I think a lot of us have experienced this. Some it's because they have been subjected to graded exercise therapy where they are expected to do a bit more each week, and push through if they crash, so it promotes repetitive crashing and ends up worsening. Some of us because we try to hold down jobs that are more than our capacity and crash repeatedly, and so on.

Yes, that was me. I was trying to keep my job that I loved. But then got worse and was off 8 months before I resignedm
 
And it would actually add more energy cost if an activity that takes more than 30 seconds takes place in a room without a bed to lie on in the rest breaks, so you'd have to add walking to the other room, lying down, getting up again walking back to the activity and so on.

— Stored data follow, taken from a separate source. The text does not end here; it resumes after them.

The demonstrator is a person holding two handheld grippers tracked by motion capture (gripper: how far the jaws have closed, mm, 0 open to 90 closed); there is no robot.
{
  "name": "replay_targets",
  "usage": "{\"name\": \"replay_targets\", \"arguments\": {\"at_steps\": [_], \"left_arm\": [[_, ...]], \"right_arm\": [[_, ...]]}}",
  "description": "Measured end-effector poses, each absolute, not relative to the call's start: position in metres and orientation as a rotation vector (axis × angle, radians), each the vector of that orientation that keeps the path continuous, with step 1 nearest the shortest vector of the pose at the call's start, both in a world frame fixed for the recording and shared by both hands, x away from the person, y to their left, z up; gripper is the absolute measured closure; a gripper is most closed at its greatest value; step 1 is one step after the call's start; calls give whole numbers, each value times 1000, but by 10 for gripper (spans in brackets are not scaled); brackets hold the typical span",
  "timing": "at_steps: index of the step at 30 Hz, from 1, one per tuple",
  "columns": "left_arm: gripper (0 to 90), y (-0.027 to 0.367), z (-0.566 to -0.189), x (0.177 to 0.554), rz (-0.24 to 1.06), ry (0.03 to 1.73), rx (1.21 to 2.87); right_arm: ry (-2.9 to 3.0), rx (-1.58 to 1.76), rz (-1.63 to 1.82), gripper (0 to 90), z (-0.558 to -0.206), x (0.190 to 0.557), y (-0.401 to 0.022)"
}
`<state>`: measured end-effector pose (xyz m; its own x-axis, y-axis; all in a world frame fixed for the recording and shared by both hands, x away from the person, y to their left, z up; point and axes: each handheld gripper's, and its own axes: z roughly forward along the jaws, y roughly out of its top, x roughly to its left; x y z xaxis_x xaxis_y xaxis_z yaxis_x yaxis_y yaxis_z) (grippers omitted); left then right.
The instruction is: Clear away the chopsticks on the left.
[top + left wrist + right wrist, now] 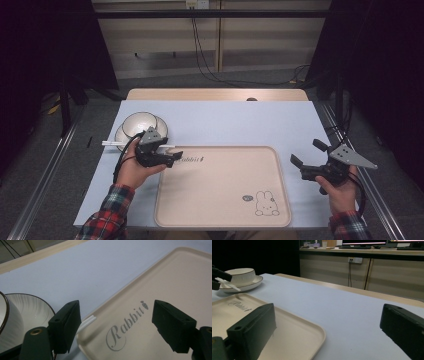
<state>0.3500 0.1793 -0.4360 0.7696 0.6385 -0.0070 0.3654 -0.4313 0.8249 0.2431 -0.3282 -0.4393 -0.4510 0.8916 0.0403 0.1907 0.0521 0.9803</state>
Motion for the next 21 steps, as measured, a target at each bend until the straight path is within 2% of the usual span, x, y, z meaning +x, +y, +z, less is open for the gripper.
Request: {"name": "replay_targets", "arguments": {"at_steps": [3,12,21], "left_arm": [[276,178,-436,352,380,742,2109],[306,175,-438,356,381,718,2164],[385,174,-437,362,419,647,2259]], "right_arm": [[1720,1082,1440,0,-439,243,-329],[1750,1051,1445,0,-439,242,-327],[1750,1042,1436,0,-439,242,-327]]}}
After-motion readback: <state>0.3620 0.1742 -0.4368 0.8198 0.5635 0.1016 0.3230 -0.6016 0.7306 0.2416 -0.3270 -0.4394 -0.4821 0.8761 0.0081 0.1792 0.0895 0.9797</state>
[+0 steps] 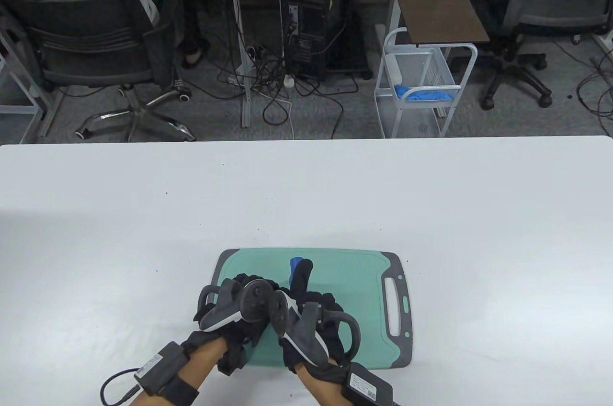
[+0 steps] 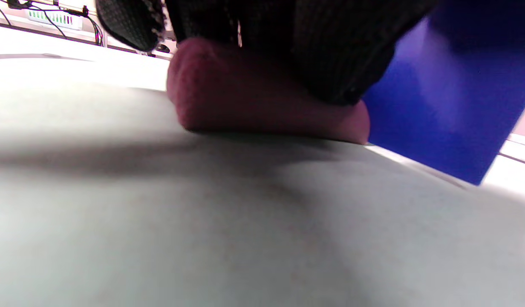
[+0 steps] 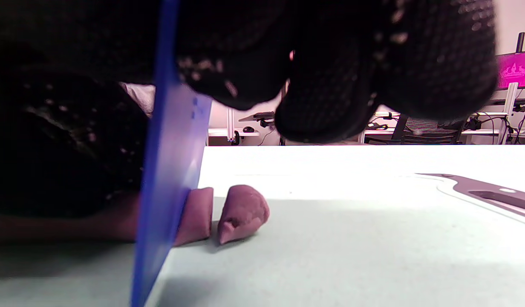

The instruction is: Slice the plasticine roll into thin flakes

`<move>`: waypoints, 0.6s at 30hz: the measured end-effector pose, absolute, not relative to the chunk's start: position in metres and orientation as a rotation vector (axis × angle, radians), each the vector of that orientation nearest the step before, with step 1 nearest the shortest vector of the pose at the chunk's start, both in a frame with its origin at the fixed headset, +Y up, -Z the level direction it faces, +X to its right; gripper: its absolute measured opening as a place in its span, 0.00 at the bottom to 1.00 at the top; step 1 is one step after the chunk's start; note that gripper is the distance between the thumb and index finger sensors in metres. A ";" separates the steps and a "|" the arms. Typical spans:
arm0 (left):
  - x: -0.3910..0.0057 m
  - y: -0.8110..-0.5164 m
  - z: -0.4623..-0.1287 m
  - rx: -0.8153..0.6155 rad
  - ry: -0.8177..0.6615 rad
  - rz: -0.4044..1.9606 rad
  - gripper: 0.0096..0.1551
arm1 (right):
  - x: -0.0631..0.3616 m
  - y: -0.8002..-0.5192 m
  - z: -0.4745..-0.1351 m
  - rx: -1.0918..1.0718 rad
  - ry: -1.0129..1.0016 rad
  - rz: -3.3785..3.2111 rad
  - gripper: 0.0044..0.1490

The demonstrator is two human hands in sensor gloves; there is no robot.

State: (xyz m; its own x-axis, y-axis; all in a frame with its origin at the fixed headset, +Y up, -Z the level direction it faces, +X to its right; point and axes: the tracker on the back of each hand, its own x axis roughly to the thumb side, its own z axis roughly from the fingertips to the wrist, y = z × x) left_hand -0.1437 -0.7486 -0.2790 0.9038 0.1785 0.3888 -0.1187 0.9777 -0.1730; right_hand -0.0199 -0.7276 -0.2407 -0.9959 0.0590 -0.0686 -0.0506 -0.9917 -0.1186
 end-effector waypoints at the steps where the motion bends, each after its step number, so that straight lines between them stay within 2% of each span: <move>1: -0.144 -0.749 -0.279 -0.147 -0.415 0.154 0.25 | -0.020 -0.728 -0.241 -0.110 -0.184 3.081 0.53; 12: -0.146 -0.749 -0.281 -0.196 -0.436 0.161 0.27 | -0.024 -0.729 -0.257 -0.118 -0.153 3.086 0.53; 18: -0.146 -0.748 -0.280 -0.176 -0.439 0.116 0.27 | -0.022 -0.728 -0.260 -0.128 -0.120 3.069 0.54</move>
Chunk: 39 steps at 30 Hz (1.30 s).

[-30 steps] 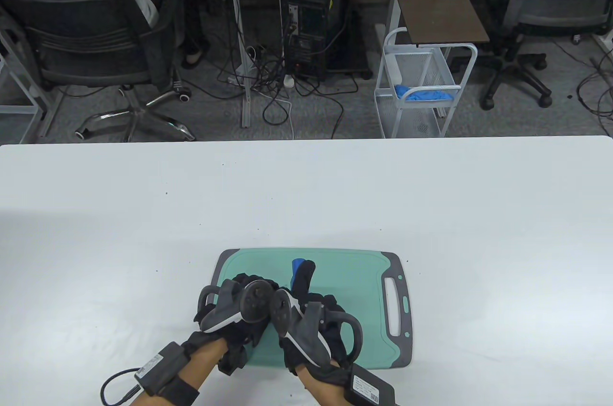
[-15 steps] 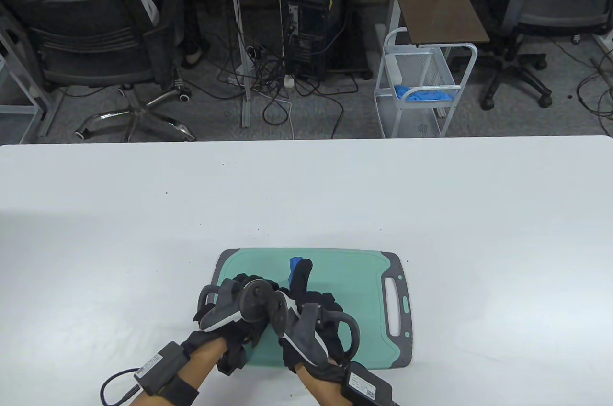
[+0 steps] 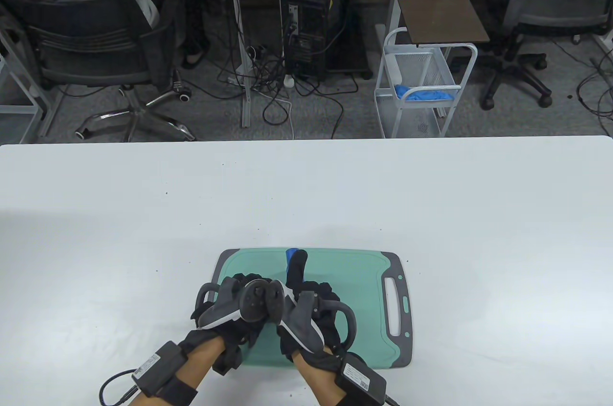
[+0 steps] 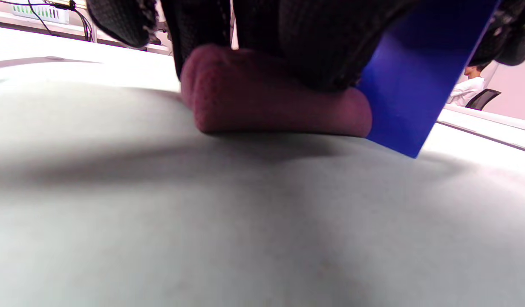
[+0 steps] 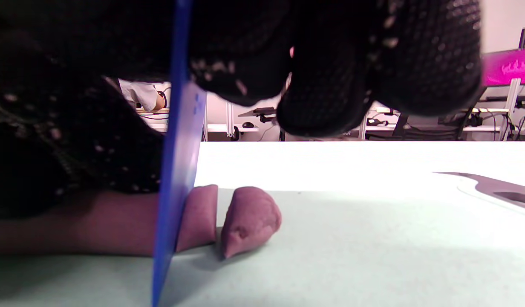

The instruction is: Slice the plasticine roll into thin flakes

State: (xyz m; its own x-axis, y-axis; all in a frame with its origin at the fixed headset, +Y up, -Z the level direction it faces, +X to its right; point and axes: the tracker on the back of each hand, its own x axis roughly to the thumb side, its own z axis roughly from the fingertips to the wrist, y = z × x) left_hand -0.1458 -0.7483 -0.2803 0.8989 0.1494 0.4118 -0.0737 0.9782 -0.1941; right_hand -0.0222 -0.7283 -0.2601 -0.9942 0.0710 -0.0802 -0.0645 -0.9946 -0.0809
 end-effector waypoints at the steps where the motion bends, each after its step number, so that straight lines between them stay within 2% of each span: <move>1: -0.147 -0.748 -0.280 -0.168 -0.432 0.125 0.27 | -0.021 -0.728 -0.261 -0.128 -0.095 3.057 0.55; 8: -0.149 -0.748 -0.280 -0.135 -0.421 0.135 0.29 | -0.016 -0.722 -0.247 -0.118 0.037 3.024 0.57; 11: -0.150 -0.747 -0.280 -0.118 -0.416 0.135 0.31 | -0.016 -0.719 -0.243 -0.103 0.039 3.025 0.57; 25: -0.152 -0.748 -0.281 -0.117 -0.396 0.131 0.29 | -0.014 -0.692 -0.226 -0.065 -0.034 2.991 0.56; 39: -0.154 -0.748 -0.282 -0.121 -0.385 0.143 0.27 | -0.021 -0.691 -0.221 0.003 0.051 3.022 0.55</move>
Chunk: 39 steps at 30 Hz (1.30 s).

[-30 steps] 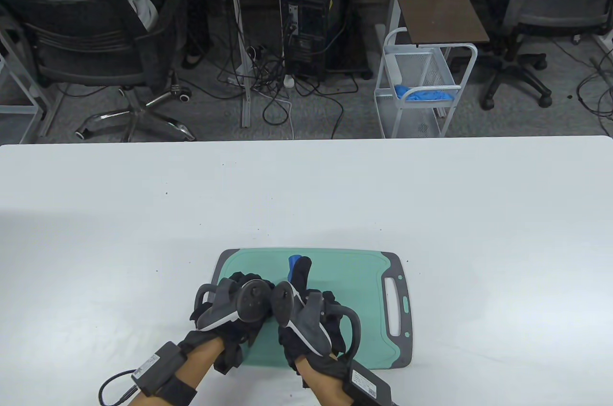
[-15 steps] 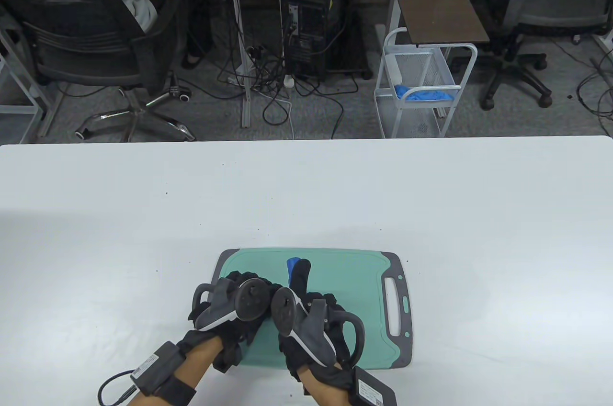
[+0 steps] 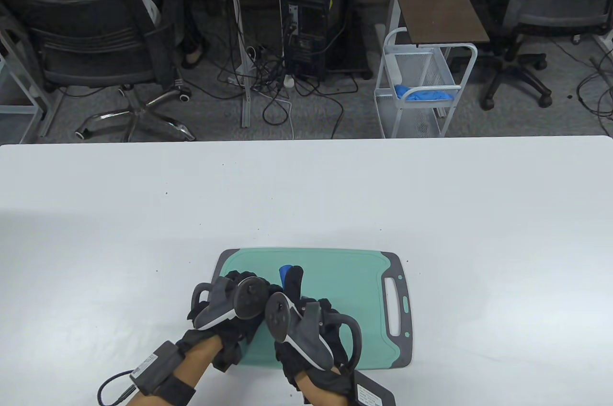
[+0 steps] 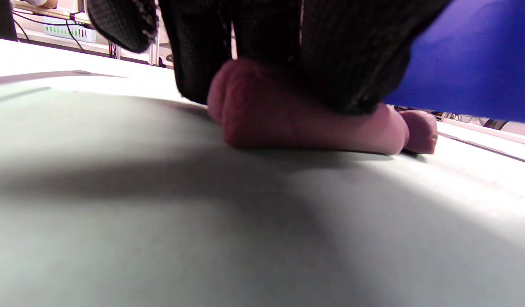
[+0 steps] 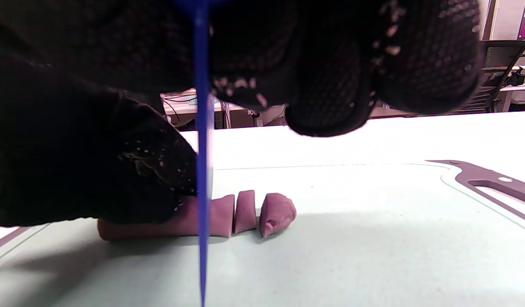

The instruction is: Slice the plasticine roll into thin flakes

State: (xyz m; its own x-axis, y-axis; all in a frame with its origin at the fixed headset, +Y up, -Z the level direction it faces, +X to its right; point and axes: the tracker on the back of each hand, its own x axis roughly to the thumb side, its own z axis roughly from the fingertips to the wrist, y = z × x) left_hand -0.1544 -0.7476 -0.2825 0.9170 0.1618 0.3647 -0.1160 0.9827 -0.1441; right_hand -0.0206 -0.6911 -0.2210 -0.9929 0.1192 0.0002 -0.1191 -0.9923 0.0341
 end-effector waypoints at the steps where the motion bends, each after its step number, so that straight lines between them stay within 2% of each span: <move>1: -0.155 -0.748 -0.283 -0.123 -0.384 0.147 0.27 | -0.021 -0.690 -0.221 0.005 0.050 3.023 0.55; 39: -0.156 -0.749 -0.285 -0.140 -0.380 0.162 0.25 | -0.025 -0.698 -0.226 0.059 0.009 3.053 0.55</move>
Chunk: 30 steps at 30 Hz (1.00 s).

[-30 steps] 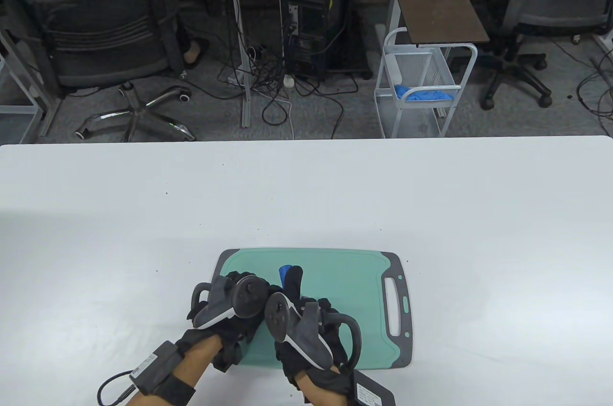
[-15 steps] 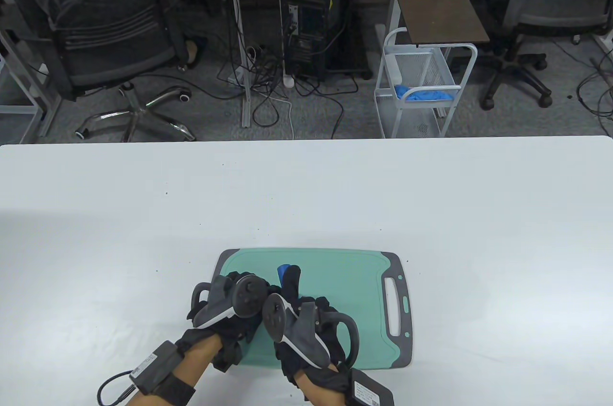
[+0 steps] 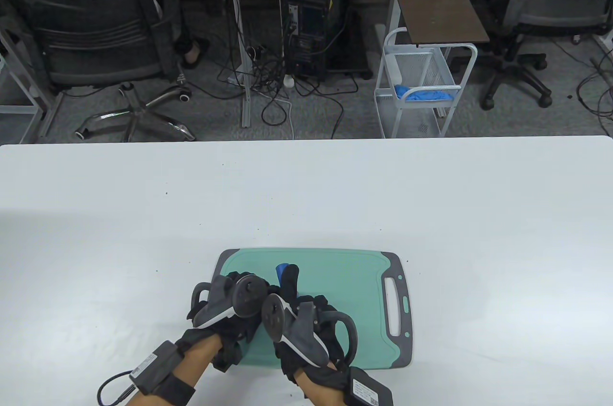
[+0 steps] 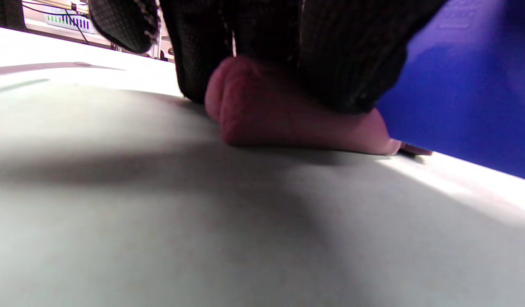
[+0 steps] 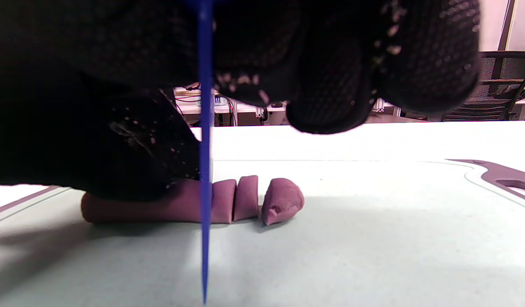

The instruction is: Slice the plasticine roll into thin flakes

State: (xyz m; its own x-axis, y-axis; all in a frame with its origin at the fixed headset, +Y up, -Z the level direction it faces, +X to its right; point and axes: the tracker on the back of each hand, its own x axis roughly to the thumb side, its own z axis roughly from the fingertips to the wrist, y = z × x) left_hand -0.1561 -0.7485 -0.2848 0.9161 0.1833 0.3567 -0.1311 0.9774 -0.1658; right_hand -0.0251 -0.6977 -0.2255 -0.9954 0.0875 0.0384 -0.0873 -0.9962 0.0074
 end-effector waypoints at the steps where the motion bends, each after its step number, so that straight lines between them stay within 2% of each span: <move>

When I use the bathroom, I have a chair that I can sit on by the sink with my feet up on the toilet lid. So I take a 30 seconds break before I wash my hands, and another before I brush my teeth. If my muscles are bad that day, I might break the brushing into two segments. I rest my arms and shoulders by placing mye forearms in my lap, kind of like if you were wearing a sling.

This means that my POTS and my core doesn’t get a break, but it’s usually within my limits to sit for a few minutes at a time. My arms are the bottle neck, so it’s beneficial to avoid overloading them.

The method is intended to be quite rigorous, but for some people, it can be adapted to achieve at least some of the energy conservation benefits within their individual limits and circumstances.

It isn’t a perfect implementation, but it’s better than nothing in my case. YMMW.

As for taking a shower, a shower chair would allow me to rest my arms in my lap if that proves to be a net benefit overall. Again, YMMW.

I'm happy for people who can fit in some 30 second bursts of high intensity activity followed by rests into their energy envelope. We just need to be aware that it's not possible for some of us.

Of course! It was never my intention to say that everyone should be able to do it, or even want to do it. These are just suggestions of things that have been beneficial for some.